Eyewitness Michael Clark estimated that Stephens was traveling in excess of 60 miles per hour, but Clark also testified that he was driving 25 to 30 miles per hour and Stephens passed him at a speed at least double his own. This puts Stephens' speed between 50 and 60 miles per hour. Taking the evidence in a light most favorable to Stephens as the nonmoving party in a summary judgment motion, and recognizing the difficulty of estimating the relative speed of a moving vehicle, we must accept the lower estimate of 50 miles per hour. There is a difference of only 5 miles per hour between Clark's lower estimate of 50 miles per hour and the human factors traffic expert's assumption of 45 miles per hour as the basis for his opinion that the hazardous roadway caused the accident. This is not so significant a difference as to justify holding as a matter of law that the sole proximate cause of the accident was Stephens' own negligence. Braegelmann v. County of Snohomish, 53 Wash. App. 381, 766 P.2d 1137, review denied, 112 Wash. 2d 1020 (1989), relied on by the City, is not applicable to this case.

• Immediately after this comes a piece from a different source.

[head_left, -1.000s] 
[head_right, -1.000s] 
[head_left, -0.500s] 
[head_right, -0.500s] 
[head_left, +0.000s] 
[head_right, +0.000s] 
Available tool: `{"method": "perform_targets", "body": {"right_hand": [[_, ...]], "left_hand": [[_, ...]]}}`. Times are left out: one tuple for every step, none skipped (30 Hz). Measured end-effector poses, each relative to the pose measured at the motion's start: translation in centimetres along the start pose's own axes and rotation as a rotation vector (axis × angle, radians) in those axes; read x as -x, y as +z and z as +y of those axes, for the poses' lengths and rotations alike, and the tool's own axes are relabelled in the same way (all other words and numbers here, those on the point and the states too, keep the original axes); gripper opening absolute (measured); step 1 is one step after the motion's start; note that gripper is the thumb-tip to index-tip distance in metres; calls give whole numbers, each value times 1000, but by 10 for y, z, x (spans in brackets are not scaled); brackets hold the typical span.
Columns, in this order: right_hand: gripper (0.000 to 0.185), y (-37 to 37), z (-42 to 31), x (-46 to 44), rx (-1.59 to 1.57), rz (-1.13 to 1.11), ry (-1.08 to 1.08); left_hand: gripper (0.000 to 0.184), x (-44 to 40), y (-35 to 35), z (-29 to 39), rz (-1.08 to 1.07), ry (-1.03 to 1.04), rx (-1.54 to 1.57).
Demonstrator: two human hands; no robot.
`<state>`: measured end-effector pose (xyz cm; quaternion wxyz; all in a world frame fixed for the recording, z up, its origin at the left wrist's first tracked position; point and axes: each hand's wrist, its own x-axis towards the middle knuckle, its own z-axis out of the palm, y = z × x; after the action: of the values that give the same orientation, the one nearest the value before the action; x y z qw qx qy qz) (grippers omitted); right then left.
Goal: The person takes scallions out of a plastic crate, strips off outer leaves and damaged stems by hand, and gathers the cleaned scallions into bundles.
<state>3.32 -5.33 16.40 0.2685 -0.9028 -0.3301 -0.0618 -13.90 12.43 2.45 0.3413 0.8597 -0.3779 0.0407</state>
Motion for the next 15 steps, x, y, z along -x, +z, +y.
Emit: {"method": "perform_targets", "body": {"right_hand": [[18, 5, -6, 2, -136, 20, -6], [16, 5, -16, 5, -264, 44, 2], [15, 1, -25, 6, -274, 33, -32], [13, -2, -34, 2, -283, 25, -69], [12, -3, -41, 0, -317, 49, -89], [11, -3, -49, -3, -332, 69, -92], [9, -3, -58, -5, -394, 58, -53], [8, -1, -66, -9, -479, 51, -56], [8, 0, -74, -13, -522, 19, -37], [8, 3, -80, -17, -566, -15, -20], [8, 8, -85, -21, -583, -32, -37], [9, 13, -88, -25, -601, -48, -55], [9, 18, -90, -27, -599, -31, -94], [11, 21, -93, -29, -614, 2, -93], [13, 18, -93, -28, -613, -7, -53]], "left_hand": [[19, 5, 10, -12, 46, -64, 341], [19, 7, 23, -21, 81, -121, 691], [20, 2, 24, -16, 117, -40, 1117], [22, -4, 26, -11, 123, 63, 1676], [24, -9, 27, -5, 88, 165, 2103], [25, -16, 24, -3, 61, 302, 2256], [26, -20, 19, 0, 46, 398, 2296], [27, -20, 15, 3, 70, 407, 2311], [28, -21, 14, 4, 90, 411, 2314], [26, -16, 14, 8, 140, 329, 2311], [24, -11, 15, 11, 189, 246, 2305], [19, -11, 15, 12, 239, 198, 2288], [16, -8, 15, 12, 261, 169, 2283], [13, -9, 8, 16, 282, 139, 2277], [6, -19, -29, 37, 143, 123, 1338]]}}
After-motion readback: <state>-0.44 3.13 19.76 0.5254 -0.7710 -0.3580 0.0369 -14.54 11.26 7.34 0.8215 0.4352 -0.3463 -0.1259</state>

We express no opinion on the merits of Stephens' claim against the City. Our holding is based solely on our determination that enough evidence was presented by Stephens to create a question of fact on proximate cause.[1]

Reversed and remanded for further proceedings.

GROSSE, C.J., and AGID, J., concur.

Review denied at 118 Wash. 2d 1004 (1991).

NOTES

[1] Because we base our decision on the affidavits of Clark and the human factors traffic expert, we need not reach the question of whether the affidavit submitted with Stephens' motion for reconsideration is to be considered.